[Data excerpts]

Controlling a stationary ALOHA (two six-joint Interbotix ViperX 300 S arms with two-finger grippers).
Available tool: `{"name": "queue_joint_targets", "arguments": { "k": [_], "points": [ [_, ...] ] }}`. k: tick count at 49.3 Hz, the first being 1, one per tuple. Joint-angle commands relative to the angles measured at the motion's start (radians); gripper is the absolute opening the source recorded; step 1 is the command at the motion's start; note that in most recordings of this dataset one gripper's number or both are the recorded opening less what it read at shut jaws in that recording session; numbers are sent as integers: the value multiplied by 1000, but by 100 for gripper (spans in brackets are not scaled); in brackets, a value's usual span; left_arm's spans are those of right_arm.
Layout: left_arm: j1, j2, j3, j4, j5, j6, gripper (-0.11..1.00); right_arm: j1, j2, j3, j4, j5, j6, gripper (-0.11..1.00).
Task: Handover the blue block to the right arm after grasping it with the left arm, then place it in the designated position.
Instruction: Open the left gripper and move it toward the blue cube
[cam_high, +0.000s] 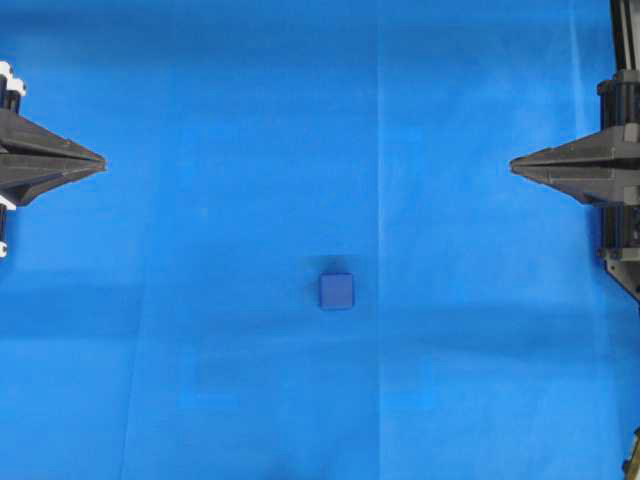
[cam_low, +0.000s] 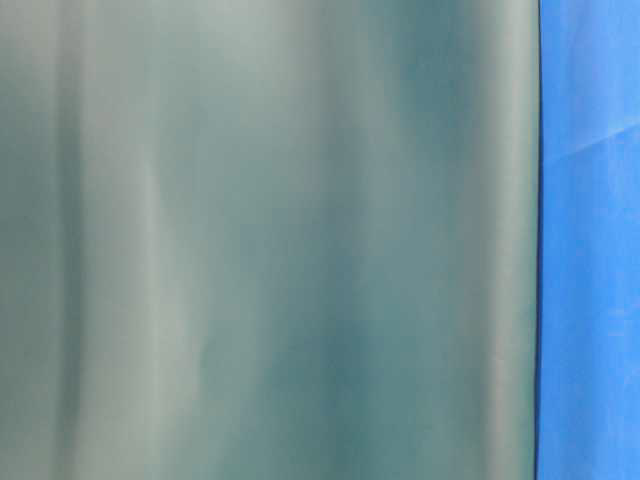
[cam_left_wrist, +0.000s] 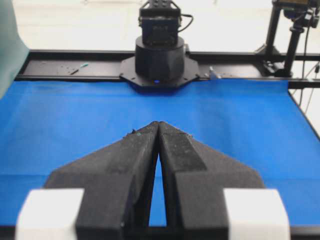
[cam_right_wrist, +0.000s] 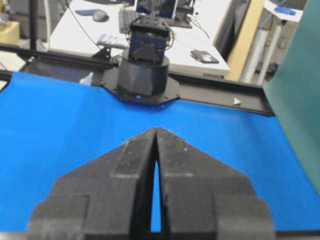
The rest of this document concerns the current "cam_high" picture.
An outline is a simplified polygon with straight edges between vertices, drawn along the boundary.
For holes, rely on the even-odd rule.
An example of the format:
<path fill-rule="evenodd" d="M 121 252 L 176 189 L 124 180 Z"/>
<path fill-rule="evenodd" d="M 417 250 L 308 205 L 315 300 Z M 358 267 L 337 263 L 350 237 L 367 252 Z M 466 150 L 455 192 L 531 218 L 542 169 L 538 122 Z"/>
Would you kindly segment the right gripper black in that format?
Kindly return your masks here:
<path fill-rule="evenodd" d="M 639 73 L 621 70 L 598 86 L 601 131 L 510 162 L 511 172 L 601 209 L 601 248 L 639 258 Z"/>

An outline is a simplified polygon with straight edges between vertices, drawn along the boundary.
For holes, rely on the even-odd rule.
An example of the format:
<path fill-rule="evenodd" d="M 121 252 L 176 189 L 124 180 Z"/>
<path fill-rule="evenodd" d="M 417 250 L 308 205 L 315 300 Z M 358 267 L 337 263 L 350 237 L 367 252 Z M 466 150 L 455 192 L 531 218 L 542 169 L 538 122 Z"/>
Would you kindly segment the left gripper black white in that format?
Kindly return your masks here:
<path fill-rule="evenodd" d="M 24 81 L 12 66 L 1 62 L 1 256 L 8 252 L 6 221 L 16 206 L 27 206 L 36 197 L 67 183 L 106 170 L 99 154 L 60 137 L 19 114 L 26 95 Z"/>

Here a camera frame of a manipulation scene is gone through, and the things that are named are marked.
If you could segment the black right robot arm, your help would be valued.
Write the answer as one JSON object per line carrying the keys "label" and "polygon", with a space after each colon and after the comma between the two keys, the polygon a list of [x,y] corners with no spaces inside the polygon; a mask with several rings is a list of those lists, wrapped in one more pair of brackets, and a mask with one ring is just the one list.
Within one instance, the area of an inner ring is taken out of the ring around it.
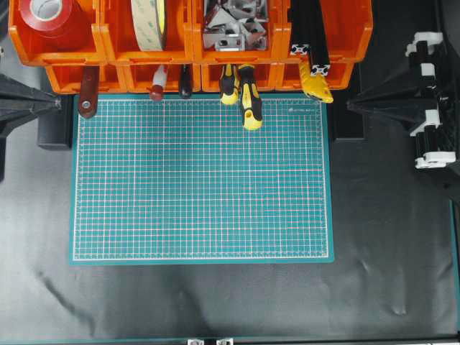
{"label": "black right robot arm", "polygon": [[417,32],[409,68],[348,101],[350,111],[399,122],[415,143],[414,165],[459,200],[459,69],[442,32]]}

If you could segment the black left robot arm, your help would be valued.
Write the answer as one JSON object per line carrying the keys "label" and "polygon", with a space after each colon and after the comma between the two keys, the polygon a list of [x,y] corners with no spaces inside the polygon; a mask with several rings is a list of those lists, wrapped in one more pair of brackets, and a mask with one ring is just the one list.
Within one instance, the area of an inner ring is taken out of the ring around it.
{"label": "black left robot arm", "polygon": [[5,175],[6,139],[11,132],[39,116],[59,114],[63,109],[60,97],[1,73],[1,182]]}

[ASSIGNMENT] Write every entry out again exactly, images omitted.

[RESPONSE TO THIS TASK]
Controlling a stationary ALOHA (two six-joint Interbotix ViperX 300 S arms with two-finger grippers).
Available tool: `{"name": "queue_joint_targets", "arguments": { "k": [_], "points": [ [_, ...] ] }}`. k: tick count at 49.3 Hz, the first being 1, one per tuple. Joint-angle commands relative to the angles measured at the motion's start (radians); gripper is the absolute opening the source recorded; step 1 is the command at the motion's start; note that in most recordings of this dataset one gripper's number or both are the recorded opening less what it read at shut jaws in that recording session; numbers are sent as integers: the value multiplied by 1000, but by 100 for gripper (spans in brackets are not scaled); in brackets, a value's usual span; left_arm's spans are those of right_arm.
Layout: left_arm: j1, j2, j3, j4, j5, j6, gripper (-0.11..1.00); right_arm: j1, j2, j3, j4, j5, j6, gripper (-0.11..1.00).
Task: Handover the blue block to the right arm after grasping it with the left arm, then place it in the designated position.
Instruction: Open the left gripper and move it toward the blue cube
[cam_high, +0.000s] 
[cam_low, +0.000s] 
[cam_left_wrist, +0.000s] 
[cam_right_wrist, +0.000s] 
The rest of this document concerns the current "cam_high" picture.
An outline is a simplified polygon with straight edges between vertices, drawn along the boundary.
For holes, rely on the even-odd rule.
An example of the format:
<path fill-rule="evenodd" d="M 121 252 L 176 189 L 124 180 Z"/>
<path fill-rule="evenodd" d="M 417 250 L 308 205 L 315 300 Z M 358 267 L 337 263 L 350 237 L 367 252 Z M 466 150 L 455 192 L 531 218 L 542 169 L 538 122 Z"/>
Would you kindly segment the right gripper black in that format?
Kindly return your masks here:
<path fill-rule="evenodd" d="M 639 73 L 621 70 L 598 86 L 601 131 L 510 162 L 511 172 L 601 209 L 601 248 L 639 258 Z"/>

An outline is a simplified polygon with straight edges between vertices, drawn along the boundary.
For holes, rely on the even-odd rule.
An example of the format:
<path fill-rule="evenodd" d="M 121 252 L 176 189 L 124 180 Z"/>
<path fill-rule="evenodd" d="M 417 250 L 308 205 L 315 300 Z M 358 267 L 337 263 L 350 237 L 367 252 Z M 466 150 L 455 192 L 531 218 L 542 169 L 538 122 Z"/>
Would you kindly segment the left gripper black white in that format?
Kindly return your masks here:
<path fill-rule="evenodd" d="M 24 81 L 12 66 L 1 62 L 1 256 L 8 252 L 6 221 L 16 206 L 27 206 L 36 197 L 67 183 L 106 170 L 99 154 L 60 137 L 19 114 L 26 95 Z"/>

Here a camera frame of a manipulation scene is gone through, and the things that are named are marked.
If you could segment the black right robot arm, your help would be valued.
Write the answer as one JSON object per line carrying the keys "label" and "polygon", with a space after each colon and after the comma between the two keys, the polygon a list of [x,y] corners with no spaces inside the polygon; a mask with several rings is a list of those lists, wrapped in one more pair of brackets, and a mask with one ring is just the one list.
Within one instance, the area of an inner ring is taken out of the ring around it.
{"label": "black right robot arm", "polygon": [[417,32],[409,68],[348,101],[350,111],[399,122],[415,143],[414,165],[459,200],[459,69],[442,32]]}

If you could segment the black left robot arm, your help would be valued.
Write the answer as one JSON object per line carrying the keys "label" and "polygon", with a space after each colon and after the comma between the two keys, the polygon a list of [x,y] corners with no spaces inside the polygon; a mask with several rings is a list of those lists, wrapped in one more pair of brackets, and a mask with one ring is just the one list.
Within one instance, the area of an inner ring is taken out of the ring around it.
{"label": "black left robot arm", "polygon": [[5,175],[6,139],[11,132],[39,116],[59,114],[63,109],[60,97],[1,73],[1,182]]}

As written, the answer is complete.